DATA RECORDS:
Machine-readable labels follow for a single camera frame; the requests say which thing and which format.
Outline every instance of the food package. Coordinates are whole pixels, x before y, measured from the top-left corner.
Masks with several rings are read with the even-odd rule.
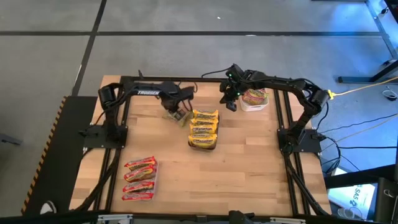
[[[129,168],[130,170],[135,170],[144,166],[149,166],[149,165],[156,165],[156,160],[155,157],[148,157],[145,159],[139,159],[136,161],[130,161],[126,163],[124,166]]]
[[[162,117],[164,119],[176,122],[180,127],[184,127],[187,121],[192,118],[192,116],[192,111],[184,111],[183,109],[180,109],[174,113],[165,111]]]
[[[146,180],[156,175],[156,166],[149,165],[139,169],[128,172],[124,175],[124,179],[128,182],[134,182],[139,180]]]
[[[216,134],[217,132],[217,124],[204,124],[204,125],[196,125],[190,124],[190,133],[191,134]]]
[[[132,182],[130,184],[127,184],[126,186],[123,187],[123,192],[137,192],[140,190],[147,190],[147,189],[153,189],[155,186],[155,179],[151,178],[149,180],[142,180],[142,181],[137,181],[137,182]]]
[[[217,143],[217,134],[192,134],[188,137],[188,145],[200,149],[214,149]]]
[[[218,118],[218,110],[193,110],[193,117],[200,119]]]
[[[203,118],[193,118],[191,119],[192,124],[204,125],[204,124],[218,124],[218,119],[203,119]]]
[[[150,200],[154,197],[154,191],[132,192],[122,196],[123,201]]]
[[[244,92],[242,100],[249,105],[260,105],[268,96],[266,89],[252,90]]]

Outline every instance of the white label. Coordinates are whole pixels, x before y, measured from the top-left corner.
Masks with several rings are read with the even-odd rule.
[[[138,95],[158,95],[160,91],[139,90]]]
[[[345,174],[337,168],[333,175]],[[359,184],[350,187],[339,187],[328,190],[329,200],[335,204],[350,209],[355,215],[366,218],[371,206],[375,187],[371,184]]]

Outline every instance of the yellow cable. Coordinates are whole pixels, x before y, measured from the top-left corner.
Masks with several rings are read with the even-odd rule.
[[[387,120],[385,120],[385,121],[383,121],[383,122],[381,122],[381,123],[379,123],[379,124],[377,124],[377,125],[375,125],[375,126],[371,126],[370,128],[366,128],[366,129],[364,129],[364,130],[362,130],[362,131],[358,131],[357,133],[350,134],[349,136],[346,136],[346,137],[344,137],[344,138],[342,138],[342,139],[339,139],[339,140],[337,140],[336,142],[334,142],[334,143],[328,145],[328,146],[327,146],[326,148],[324,148],[322,151],[324,151],[325,149],[327,149],[327,148],[329,148],[330,146],[334,145],[335,143],[338,143],[338,142],[340,142],[340,141],[342,141],[342,140],[344,140],[344,139],[347,139],[347,138],[349,138],[349,137],[351,137],[351,136],[354,136],[354,135],[356,135],[356,134],[359,134],[359,133],[362,133],[362,132],[365,132],[365,131],[369,131],[370,129],[376,128],[376,127],[378,127],[378,126],[380,126],[380,125],[382,125],[382,124],[384,124],[384,123],[386,123],[386,122],[388,122],[388,121],[390,121],[390,120],[396,118],[397,116],[398,116],[398,114],[395,115],[395,116],[392,116],[391,118],[389,118],[389,119],[387,119]]]
[[[342,95],[344,95],[344,94],[352,93],[352,92],[358,91],[358,90],[363,90],[363,89],[365,89],[365,88],[369,88],[369,87],[372,87],[372,86],[382,85],[382,84],[385,84],[385,83],[387,83],[387,82],[391,82],[391,81],[396,80],[396,79],[398,79],[398,77],[390,78],[389,80],[386,80],[386,81],[383,81],[383,82],[380,82],[380,83],[375,83],[375,84],[372,84],[372,85],[367,85],[367,86],[364,86],[364,87],[361,87],[361,88],[357,88],[357,89],[354,89],[354,90],[345,91],[345,92],[342,92],[342,93],[333,93],[332,91],[328,90],[328,93],[329,93],[329,95],[330,95],[330,99],[332,100],[332,99],[334,98],[334,96],[342,96]]]

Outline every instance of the red snack wrapper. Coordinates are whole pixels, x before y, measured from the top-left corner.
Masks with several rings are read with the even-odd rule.
[[[155,185],[154,180],[142,180],[138,182],[133,182],[131,184],[127,184],[123,187],[123,192],[134,192],[138,190],[144,189],[153,189]]]
[[[128,172],[124,175],[124,179],[128,182],[134,182],[138,180],[150,179],[155,176],[156,167],[153,165],[141,167],[139,169]]]
[[[156,165],[155,157],[148,157],[145,159],[139,159],[136,161],[130,161],[124,165],[125,167],[129,168],[130,170],[135,170],[140,167],[148,166],[148,165]]]
[[[122,200],[150,200],[154,196],[152,192],[138,192],[138,193],[131,193],[122,196]]]

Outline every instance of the black mat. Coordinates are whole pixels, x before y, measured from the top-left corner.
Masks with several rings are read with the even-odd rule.
[[[67,212],[83,154],[84,138],[78,134],[91,122],[97,97],[69,96],[63,104],[44,162],[32,193],[28,193],[24,215],[38,215],[51,200],[58,212]]]

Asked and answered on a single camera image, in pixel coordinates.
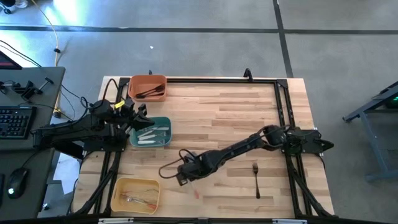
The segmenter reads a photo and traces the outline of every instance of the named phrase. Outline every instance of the computer mouse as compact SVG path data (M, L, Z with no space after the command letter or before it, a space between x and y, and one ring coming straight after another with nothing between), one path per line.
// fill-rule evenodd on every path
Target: computer mouse
M7 194L9 198L19 198L24 194L28 171L28 169L23 167L12 171L7 183Z

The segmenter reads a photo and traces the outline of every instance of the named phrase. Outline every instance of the white cable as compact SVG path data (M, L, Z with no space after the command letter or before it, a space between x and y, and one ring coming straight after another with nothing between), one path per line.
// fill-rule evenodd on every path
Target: white cable
M59 49L59 48L58 48L58 44L59 44L58 35L57 35L57 32L55 31L54 26L52 25L50 19L49 19L49 18L44 14L44 12L40 9L40 7L37 5L37 3L35 2L35 0L31 0L31 1L32 1L33 4L35 4L35 6L40 10L40 12L42 12L43 16L47 19L47 21L48 21L49 24L51 25L51 28L52 28L52 30L54 31L54 34L55 34L55 39L57 40L57 46L56 46L55 48L56 48L56 49ZM56 67L57 64L58 64L58 52L55 52L55 62L54 62L54 66Z

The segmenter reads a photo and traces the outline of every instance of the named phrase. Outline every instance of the gray desk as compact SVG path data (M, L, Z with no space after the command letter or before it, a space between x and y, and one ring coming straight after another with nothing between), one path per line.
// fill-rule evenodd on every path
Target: gray desk
M53 85L47 85L43 89L42 95L34 95L31 98L33 103L40 103L54 106L60 85L65 73L63 67L50 68L23 68L22 70L0 70L0 80L13 80L24 86L28 80L35 86L41 86L45 77L54 81ZM13 91L8 91L7 95L0 94L0 105L14 106L23 103L20 95ZM37 113L32 125L32 129L49 124L52 117L52 109L37 106ZM32 155L32 136L27 140L0 140L0 173L6 176L5 181L13 170L19 168L24 161ZM16 147L28 150L12 150ZM54 151L46 150L36 155L26 167L30 170L27 178L27 187L24 194L18 199L10 199L6 191L2 193L2 205L0 206L0 220L13 220L23 218L35 218L42 206L42 200L47 186L47 176L49 174L51 161Z

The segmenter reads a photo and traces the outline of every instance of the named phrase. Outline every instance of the black fork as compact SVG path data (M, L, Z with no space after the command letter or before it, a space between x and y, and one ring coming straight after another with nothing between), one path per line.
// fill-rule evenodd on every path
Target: black fork
M257 183L257 174L259 172L259 166L257 165L257 162L253 162L253 172L254 175L256 176L256 198L260 199L259 184Z

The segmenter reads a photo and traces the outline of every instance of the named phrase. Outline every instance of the keyboard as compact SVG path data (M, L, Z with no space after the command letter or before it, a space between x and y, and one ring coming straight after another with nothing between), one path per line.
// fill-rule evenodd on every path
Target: keyboard
M27 139L35 113L34 106L0 106L0 140Z

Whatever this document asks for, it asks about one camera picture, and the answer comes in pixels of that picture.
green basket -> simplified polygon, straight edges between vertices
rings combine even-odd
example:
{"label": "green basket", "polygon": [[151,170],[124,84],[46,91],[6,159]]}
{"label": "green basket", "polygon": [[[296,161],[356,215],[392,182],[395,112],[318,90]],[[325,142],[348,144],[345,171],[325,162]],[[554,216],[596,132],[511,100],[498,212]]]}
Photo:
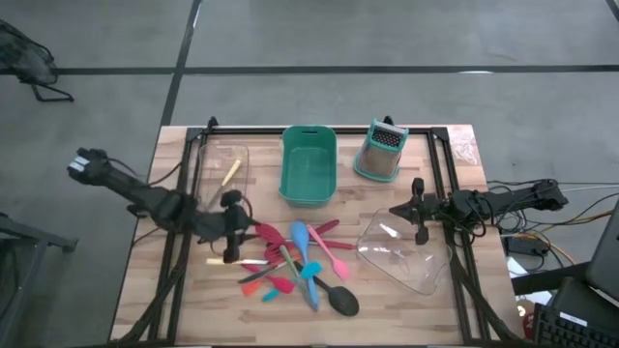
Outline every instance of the green basket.
{"label": "green basket", "polygon": [[321,207],[338,185],[338,140],[324,126],[292,126],[283,132],[281,196],[293,207]]}

cheese grater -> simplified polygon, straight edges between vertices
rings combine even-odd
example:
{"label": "cheese grater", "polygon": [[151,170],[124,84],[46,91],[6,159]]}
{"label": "cheese grater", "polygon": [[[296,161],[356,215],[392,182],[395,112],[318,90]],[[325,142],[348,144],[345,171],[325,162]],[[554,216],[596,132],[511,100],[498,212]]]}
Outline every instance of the cheese grater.
{"label": "cheese grater", "polygon": [[399,157],[406,137],[408,129],[393,126],[390,117],[386,117],[385,122],[374,119],[366,141],[355,156],[355,171],[380,182],[394,180],[399,172]]}

gray floor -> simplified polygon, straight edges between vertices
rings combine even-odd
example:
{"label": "gray floor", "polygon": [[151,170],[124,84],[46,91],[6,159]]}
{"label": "gray floor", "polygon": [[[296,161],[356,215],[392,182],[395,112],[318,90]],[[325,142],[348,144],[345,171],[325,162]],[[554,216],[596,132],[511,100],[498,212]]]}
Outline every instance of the gray floor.
{"label": "gray floor", "polygon": [[[9,0],[0,17],[60,67],[173,67],[191,2]],[[618,33],[602,0],[209,0],[188,66],[618,64]],[[0,76],[0,211],[80,239],[74,254],[48,254],[20,346],[106,340],[135,221],[122,199],[76,184],[65,167],[78,147],[101,147],[146,174],[170,81],[61,76],[76,102],[41,104]],[[614,182],[618,89],[617,73],[185,76],[171,123],[470,123],[489,178]],[[563,212],[530,217],[570,218],[608,193],[566,193]],[[548,236],[586,261],[603,228]]]}

black keyboard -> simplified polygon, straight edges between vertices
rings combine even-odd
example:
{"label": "black keyboard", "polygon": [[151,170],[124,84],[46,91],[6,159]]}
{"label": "black keyboard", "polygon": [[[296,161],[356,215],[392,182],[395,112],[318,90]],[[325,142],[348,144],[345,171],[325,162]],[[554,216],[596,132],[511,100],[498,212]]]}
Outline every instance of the black keyboard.
{"label": "black keyboard", "polygon": [[619,333],[535,304],[535,341],[561,347],[619,348]]}

black ladle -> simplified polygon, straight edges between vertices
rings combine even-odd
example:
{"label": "black ladle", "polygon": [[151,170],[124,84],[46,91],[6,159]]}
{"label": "black ladle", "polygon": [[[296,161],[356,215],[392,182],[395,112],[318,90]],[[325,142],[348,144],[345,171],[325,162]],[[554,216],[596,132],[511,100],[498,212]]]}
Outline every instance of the black ladle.
{"label": "black ladle", "polygon": [[[303,270],[299,262],[295,261],[294,265],[299,272]],[[343,286],[330,287],[317,276],[313,278],[313,281],[327,292],[329,304],[337,313],[345,316],[355,316],[359,313],[359,301],[348,289]]]}

ABOUT THIS TASK:
Write down every line of the data above that includes the string "camera".

ANSWER SECTION:
Machine-readable labels follow for a single camera frame; the requests say which thing and which format.
Asked and answered on a single camera image, in pixel coordinates.
Whatever this document asks for, it asks about one camera picture, and the answer comes in pixels of that picture.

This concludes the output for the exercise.